======== MATERIAL FOR THIS EXERCISE ========

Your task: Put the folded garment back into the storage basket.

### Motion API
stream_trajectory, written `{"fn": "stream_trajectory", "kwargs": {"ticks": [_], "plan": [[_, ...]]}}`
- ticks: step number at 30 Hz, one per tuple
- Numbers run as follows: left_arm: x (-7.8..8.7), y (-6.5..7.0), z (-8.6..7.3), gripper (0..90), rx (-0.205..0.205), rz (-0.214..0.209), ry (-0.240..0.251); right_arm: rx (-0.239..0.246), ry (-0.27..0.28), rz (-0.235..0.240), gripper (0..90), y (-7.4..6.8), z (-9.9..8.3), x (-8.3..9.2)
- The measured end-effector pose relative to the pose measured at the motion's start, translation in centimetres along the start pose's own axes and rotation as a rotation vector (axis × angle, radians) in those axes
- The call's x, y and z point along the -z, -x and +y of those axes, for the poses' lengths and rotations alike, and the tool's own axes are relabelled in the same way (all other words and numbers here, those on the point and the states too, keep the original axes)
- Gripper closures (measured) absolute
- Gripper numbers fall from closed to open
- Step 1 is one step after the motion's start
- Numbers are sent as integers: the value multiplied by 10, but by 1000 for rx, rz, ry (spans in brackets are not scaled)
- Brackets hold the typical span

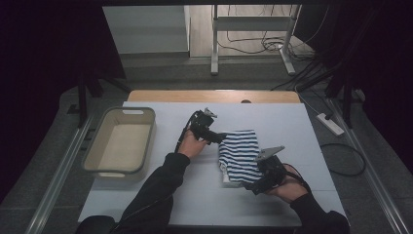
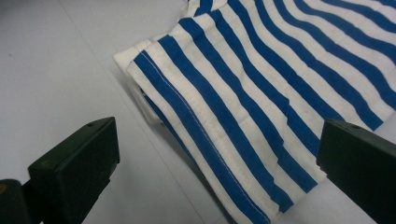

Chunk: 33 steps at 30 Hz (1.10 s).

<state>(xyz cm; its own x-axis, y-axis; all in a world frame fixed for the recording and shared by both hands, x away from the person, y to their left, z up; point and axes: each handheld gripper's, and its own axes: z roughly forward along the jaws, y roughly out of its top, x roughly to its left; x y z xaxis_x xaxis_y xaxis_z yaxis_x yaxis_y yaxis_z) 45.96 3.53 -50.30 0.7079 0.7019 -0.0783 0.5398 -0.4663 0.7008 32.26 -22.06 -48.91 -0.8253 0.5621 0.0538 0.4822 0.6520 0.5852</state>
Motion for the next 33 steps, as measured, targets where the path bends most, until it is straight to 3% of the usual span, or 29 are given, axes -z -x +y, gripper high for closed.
{"fn": "stream_trajectory", "kwargs": {"ticks": [16, 21, 27, 30, 33], "plan": [[-31, -5, -2, 1, 3, 53, -54, 40, -60, 35, 0, 3, -7, -16], [-40, -7, -4, 0, 9, 82, -86, 59, -110, 46, 0, 0, -10, -24], [-43, -12, -7, 0, 49, 48, -83, 72, -111, 34, 0, -3, -12, -25], [-43, -12, -6, 0, 41, 46, -86, 137, -127, -15, 0, -9, -14, -28], [-43, -13, -7, 0, 39, 42, -85, 135, -124, -15, 0, -9, -14, -28]]}}
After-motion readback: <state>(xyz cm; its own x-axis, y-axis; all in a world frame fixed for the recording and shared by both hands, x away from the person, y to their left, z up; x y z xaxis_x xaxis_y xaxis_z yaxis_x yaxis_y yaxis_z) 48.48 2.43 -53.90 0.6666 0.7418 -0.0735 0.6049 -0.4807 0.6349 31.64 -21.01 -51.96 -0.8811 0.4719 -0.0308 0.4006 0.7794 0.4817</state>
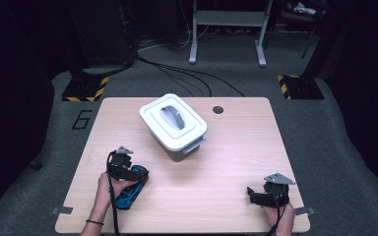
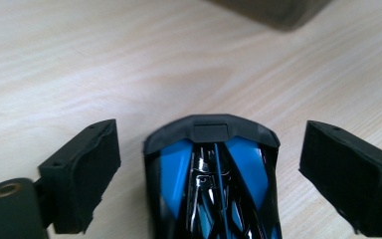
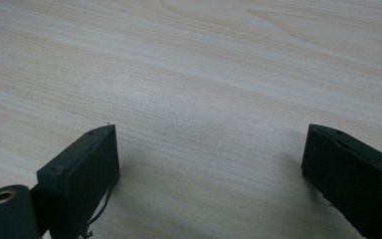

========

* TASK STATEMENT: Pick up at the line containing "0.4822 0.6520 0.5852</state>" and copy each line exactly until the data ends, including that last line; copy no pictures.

* SOLUTION TO THIS PROBLEM:
<state>(xyz cm; its own x-axis, y-axis; all in a world frame fixed for the recording and shared by both hands, x away from the person, y to their left, z up; point and axes: each handheld gripper's, and its own axes: z roughly forward along the jaws, y roughly out of its top, x roughly to its left; x y z xaxis_x xaxis_y xaxis_z yaxis_x yaxis_y yaxis_z) 45.96 3.53 -50.30 0.7079 0.7019 -0.0783 0.5398 -0.4663 0.7008 32.26 -22.06 -48.91 -0.8253 0.5621 0.0538 0.4822 0.6520 0.5852</state>
Motion for the next 33 steps, as measured, targets where the path bends most, until it is straight to 3% of the usual span, or 29 are given, axes -z -x +y, gripper high for closed.
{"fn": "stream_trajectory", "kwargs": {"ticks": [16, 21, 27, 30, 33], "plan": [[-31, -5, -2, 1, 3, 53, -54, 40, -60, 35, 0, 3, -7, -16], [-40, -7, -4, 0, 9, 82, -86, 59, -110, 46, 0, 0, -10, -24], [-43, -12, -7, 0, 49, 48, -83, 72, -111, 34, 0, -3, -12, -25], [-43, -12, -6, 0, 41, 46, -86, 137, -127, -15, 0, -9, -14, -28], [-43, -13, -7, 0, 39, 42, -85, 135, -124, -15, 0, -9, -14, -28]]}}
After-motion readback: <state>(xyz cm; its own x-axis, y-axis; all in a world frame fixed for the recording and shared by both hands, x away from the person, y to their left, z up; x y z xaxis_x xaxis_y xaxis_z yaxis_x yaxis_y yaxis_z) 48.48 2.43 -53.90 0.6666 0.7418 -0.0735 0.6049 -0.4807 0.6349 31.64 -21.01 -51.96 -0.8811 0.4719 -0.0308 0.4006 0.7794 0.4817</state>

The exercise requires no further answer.